Les discriminations positives sont censées réparer les conséquences de discriminations mais, dès lors qu’est bien introduite une discrimination, elle sera toujours positive pour celui qui en bénéficie et négative pour celui qu’elle exclut (Le Pourhiet 2001). De surcroît, cette stratégie conduit à des effets pervers comme l’exagération de la victimisation, la déformation des causalités légitimant les revendications, la culpabilité corollaire des dominants et le risque de renforcer les stéréotypes et les préjugés que les politiques prétendent combattre. D’une part, ceux qui ne peuvent bénéficier des avantages associés à la discrimination positive se sentent parfois traités injustement et arrivent à se considérer eux-mêmes comme discriminés les amenant à remettre en cause ces mesures (Bourguignon, Herman 2015). D’autre part, ces programmes jettent un doute sur les compétences des bénéficiaires qui soupçonnent et sont soupçonnés d’avoir obtenu un avantage de manière indue. Enfin, il est donc plus facile d’accorder une discrimination positive que d’y mettre un terme (Villenave 2006). C’est la raison pour laquelle, partout où ces politiques transitoires ont été instaurées, elles ont fini par s’enraciner durablement (Calvès 2016, p. 40).
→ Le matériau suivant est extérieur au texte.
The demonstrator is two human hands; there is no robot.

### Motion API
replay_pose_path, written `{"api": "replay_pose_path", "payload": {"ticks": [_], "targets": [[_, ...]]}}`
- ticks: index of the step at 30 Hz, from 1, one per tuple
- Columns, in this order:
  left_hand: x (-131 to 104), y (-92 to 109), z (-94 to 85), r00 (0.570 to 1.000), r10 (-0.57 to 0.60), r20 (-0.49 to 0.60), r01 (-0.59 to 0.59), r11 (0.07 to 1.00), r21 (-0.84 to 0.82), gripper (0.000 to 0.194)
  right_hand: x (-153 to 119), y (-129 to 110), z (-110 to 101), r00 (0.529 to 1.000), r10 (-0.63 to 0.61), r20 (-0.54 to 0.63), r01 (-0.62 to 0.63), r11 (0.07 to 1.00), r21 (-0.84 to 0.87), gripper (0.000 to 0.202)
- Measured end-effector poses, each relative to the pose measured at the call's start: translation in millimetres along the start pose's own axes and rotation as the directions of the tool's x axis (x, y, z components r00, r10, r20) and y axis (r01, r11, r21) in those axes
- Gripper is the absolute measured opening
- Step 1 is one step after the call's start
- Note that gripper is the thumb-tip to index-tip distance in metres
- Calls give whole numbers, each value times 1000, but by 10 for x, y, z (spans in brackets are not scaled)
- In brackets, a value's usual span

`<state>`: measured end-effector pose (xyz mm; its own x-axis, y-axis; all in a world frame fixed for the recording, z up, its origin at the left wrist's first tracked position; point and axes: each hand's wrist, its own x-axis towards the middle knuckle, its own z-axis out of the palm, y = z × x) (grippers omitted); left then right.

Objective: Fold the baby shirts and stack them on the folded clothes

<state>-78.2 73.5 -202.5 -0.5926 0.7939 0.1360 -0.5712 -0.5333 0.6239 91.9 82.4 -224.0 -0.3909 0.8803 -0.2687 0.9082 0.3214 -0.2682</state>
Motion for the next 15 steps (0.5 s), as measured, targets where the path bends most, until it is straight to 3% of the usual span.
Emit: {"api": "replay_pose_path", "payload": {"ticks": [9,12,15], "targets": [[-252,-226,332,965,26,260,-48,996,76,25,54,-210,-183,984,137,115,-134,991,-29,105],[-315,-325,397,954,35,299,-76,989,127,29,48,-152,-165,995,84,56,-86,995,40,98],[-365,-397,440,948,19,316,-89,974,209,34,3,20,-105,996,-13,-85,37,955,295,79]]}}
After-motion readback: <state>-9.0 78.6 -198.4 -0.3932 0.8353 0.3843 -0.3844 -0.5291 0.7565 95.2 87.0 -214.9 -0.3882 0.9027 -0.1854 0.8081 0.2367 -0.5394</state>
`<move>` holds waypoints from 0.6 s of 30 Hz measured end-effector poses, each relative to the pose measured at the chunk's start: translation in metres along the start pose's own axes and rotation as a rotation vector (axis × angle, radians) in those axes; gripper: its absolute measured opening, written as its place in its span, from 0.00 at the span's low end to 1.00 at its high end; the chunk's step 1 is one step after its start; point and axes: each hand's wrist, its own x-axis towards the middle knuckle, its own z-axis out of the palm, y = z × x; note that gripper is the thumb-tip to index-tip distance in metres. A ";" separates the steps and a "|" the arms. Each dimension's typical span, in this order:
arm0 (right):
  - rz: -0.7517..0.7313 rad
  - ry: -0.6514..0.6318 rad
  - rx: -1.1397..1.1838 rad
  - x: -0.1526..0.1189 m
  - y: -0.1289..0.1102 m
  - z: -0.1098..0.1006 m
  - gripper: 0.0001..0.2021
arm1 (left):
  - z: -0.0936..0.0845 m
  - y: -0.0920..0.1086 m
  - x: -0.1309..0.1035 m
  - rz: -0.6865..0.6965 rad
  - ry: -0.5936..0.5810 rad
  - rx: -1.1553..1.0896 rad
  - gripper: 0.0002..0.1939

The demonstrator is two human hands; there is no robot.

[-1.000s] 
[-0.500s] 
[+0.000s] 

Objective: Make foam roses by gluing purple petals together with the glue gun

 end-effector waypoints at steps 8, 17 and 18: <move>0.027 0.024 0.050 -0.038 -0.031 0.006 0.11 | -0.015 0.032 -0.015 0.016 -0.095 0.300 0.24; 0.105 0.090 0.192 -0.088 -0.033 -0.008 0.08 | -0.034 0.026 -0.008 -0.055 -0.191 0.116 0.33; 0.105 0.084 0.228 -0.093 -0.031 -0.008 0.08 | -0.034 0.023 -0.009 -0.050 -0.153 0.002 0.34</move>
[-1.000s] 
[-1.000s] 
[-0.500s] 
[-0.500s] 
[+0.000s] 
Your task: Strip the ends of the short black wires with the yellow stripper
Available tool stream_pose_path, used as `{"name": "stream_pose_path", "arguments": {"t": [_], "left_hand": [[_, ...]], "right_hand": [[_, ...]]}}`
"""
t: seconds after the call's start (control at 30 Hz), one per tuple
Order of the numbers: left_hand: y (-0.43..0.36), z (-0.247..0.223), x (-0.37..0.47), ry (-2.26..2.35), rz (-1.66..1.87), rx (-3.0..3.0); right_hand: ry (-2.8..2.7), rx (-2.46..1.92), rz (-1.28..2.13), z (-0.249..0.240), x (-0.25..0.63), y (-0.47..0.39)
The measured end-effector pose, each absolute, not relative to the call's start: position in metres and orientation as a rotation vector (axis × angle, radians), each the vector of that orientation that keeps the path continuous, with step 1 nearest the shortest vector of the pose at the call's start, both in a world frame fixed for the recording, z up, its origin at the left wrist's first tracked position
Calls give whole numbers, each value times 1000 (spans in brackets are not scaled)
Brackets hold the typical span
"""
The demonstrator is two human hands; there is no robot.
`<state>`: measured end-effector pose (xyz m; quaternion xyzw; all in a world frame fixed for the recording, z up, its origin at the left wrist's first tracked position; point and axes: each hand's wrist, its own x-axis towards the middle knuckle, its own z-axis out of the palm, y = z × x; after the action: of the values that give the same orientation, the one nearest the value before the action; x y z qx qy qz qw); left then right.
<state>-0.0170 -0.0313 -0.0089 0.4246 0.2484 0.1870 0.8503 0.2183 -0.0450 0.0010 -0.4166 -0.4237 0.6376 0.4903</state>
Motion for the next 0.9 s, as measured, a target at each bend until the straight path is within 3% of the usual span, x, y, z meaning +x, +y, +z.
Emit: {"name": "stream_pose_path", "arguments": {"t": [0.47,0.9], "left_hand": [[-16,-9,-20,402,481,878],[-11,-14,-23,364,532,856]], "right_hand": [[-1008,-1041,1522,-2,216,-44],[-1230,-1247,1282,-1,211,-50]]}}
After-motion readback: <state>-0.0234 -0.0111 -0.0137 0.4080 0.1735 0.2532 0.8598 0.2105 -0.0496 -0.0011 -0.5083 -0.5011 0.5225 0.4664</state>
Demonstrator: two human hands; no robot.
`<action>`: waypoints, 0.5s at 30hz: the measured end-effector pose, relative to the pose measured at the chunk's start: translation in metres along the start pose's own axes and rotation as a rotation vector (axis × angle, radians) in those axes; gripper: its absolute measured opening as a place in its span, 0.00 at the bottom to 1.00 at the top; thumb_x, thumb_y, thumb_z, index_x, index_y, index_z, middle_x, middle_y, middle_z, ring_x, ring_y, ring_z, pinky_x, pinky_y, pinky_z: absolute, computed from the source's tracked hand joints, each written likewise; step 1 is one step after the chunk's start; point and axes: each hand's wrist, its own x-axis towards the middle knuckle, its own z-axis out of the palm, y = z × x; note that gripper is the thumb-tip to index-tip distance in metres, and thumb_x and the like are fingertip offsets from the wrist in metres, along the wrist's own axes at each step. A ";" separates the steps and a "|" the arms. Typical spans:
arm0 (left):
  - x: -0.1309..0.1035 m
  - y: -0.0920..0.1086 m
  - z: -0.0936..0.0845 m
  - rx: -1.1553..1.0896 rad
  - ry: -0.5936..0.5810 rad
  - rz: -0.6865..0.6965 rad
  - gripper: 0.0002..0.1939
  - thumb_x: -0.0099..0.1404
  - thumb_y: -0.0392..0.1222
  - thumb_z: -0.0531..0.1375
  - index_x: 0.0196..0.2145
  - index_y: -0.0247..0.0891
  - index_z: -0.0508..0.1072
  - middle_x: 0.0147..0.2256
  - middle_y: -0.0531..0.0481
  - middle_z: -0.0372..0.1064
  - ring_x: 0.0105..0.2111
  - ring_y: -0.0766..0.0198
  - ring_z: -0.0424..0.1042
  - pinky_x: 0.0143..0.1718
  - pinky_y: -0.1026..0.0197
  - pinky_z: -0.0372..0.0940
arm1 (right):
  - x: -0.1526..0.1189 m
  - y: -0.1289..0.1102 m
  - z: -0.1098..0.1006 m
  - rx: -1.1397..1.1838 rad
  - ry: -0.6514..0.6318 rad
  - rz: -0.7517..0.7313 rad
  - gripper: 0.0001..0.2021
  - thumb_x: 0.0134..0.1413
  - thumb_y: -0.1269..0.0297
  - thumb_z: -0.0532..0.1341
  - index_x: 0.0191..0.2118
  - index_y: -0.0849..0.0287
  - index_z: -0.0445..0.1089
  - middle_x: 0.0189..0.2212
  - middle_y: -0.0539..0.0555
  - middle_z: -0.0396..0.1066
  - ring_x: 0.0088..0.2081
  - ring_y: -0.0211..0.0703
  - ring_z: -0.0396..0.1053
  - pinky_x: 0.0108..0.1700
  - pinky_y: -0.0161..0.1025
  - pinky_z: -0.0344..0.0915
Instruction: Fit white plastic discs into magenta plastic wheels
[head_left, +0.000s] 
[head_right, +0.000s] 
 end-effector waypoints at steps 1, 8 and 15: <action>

Les stéréotypes sont des croyances partagées concernant les caractéristiques personnelles, généralement des traits de personnalité, mais souvent aussi des comportements, d’un groupe de personnes (Leyens, Yzerbyt, Schadron 1996, p. 24). Ils ont pour effet de légitimer les inégalités au sein de la société (Pratto, Henkel, Lee 2013). Les préjugés sont généralement définis comme une attitude négative rigide et généralisée à l’égard d'un groupe (Eagly, Diekman 2005). Ceux-ci se forgent dès l’enfance (Cramer, Steinwert 1998 ; Harriger, et al. 2014).

La discrimination positive à la française intervient dans une logique de rattrapage sans intervention sur les processus plus fondamentaux qui sont à la source de l’inégalité des chances à l’école (Wuhl 2008), cela s’apparente à un ravalement de façade (Calvès 2001). En outre, la discrimination positive n’établit aucune relation systématique entre les questions de justice et celles de l’efficacité économique. Or, dans la plupart des situations, il y a confrontation entre des orientations plus justes, mais plus coûteuses, et des orientations moins justes, mais plus économes en ressources et donc plus efficaces. Enfin, la « technique du quota », imposée en France dans des domaines aussi variés que le droit de la fonction

publique, l’emploi, l’aménagement du territoire, l’accès aux fonctions électives ou le droit de l’audiovisuel, ne vise pas à garantir une véritable égalité des chances mais une « égalité de résultats » totalement déconnectée du marché (Calvès 2004).